Is there a generalisation of this 'method' to derive an exact p-value? Say I have two values, both with 95% confidence intervals around them (or standard errors), and I'd like to test the hypothesis that there is no difference.
 
#2
its probably alot easier with standard errors than the 95% CI. Then you can construct a z-test as the difference / sqrt( sum of sqared stderr). This is probably anti-conservative. They have to be independant as well, otherwise the answer is basically no.
 
#3
its probably alot easier with standard errors than the 95% CI. Then you can construct a z-test as the difference / sqrt( sum of sqared stderr). This is probably anti-conservative. They have to be independant as well, otherwise the answer is basically no.

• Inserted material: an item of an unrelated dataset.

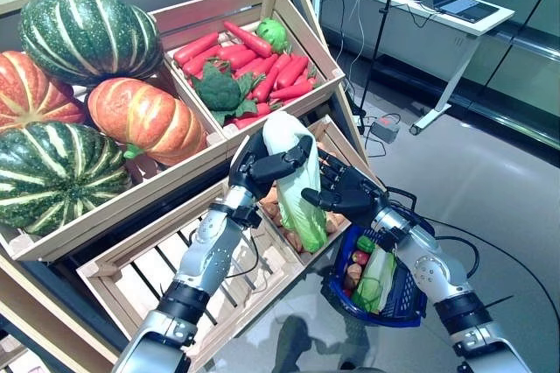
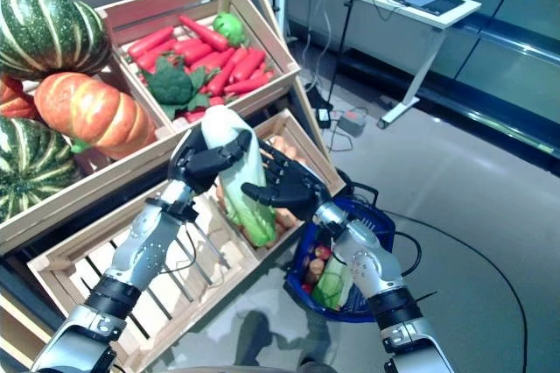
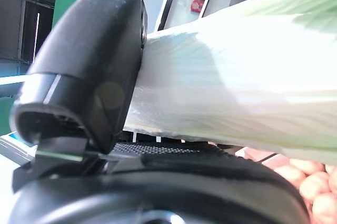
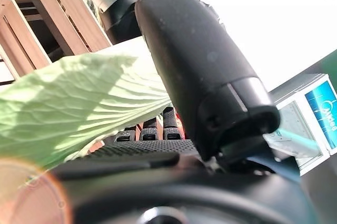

Exactly what I needed. Thanks for that :D
 
#5
There is a derivation of the 83% here.
https://chris-said.io/2014/12/01/in...rval-a-useful-trick-for-eyeballing-your-data/
Informally, significance starts at about half an error bar overlap. I've used the attached spreadsheet at workshops to illustrate.
Thanks a lot for this and good to see the same formula I was already using come up. Was surprisingly hard to find a good answer by searching keywords like confidence interval p-value equation. This forum has been very helpful, many thanks to both above.